Hi everyone,
I'm working on ahmia.fi, the hidden service search engine and you're reading status update #5.
During the last two weeks I worked on improving search. It required working on a new index format and updating the crawler to fill this new index.
Search now has these new features: - Token search is done in addition to pure full-text search. For instance, "foxes" and "fox" are different words but are indexed as the same token. Same for "running" and "run", "tor's and tor". - Associated words are also stored. For instance, "I’m not happy I’m working" have the same words than "I’m happy I’m not working", but the meaning is different. - Meaningful words have way more impact than frequent words. - The text used with a link (called anchor text) is now stored with the page which is the target of the link. Let's say a site A is linking a site B like that: <a href="B">B is a great search engine</a>. Searching "great search engine" is going to return B instead of A. These anchors could also replace a title in the results list if the site has no title (.txt files are like that). - A word present in the title, description, anchors has way more strength than a word present in the content of a page. - An authority score is computed for each page thanks to the pagerank algorithm. Important pages (like homepages) tends to appear first in the result list. It also solves problems we have with duplicated content. - The result list now returns pages instead of sites/domains.

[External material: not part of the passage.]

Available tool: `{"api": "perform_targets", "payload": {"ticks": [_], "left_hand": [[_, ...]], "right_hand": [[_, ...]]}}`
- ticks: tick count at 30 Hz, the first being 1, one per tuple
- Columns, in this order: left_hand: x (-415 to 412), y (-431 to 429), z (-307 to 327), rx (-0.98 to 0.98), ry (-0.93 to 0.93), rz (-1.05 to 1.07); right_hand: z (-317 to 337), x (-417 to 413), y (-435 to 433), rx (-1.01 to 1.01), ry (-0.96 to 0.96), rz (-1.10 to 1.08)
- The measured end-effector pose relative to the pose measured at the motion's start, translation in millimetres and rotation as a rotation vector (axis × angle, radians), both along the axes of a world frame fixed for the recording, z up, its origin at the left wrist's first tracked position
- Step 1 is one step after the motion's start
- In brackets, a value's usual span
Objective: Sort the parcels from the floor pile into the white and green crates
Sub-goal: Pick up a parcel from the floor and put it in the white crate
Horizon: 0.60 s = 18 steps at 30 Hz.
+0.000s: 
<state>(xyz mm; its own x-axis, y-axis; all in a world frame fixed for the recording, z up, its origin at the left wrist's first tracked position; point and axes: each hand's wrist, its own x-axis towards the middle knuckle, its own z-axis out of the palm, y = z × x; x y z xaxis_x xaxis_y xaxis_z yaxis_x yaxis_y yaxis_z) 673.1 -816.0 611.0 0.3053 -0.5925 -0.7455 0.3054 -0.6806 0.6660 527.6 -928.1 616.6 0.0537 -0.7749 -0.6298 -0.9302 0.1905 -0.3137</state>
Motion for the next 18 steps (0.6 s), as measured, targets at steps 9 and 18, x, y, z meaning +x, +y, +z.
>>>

Before updating ahmia.fi, I need to finish porting the rest of the django site (API and statistics) to the new structure. I hope to finish this next week so you can try it.
After this, here are the features I plan to implement in the remaining time: - Add a language to the search engine (site:msydqstlz2kzerdg.onion to specify a domain, -term to exclude a term, filetype:txt to specify a filetype, lang:fr to specify a language, etc). - Use If-Modified-Since HTTP header to avoid crawling unmodified pages. - Improve documentation - Add unit tests
Also, I have some ideas I won't have the time to implement during GSoC. Hopefully, I will do it later because I plan to continue working with the Tor community :) A small list: - Improve search for languages other than english by making one index per language - Make the crawler better understand query parameters. Some are useful (?page=3), some are useless (?printable=1). - Better tokenize the url to extract words from it. - Add highlights to each result (especially for those without meta- description) to show the context in which query terms appears. - Make a script to make sure every indexed url is still online. - Make a true RESTful API.
I see you in two weeks for the next status report and maybe sooner if I push something online.
Cheers! Ismael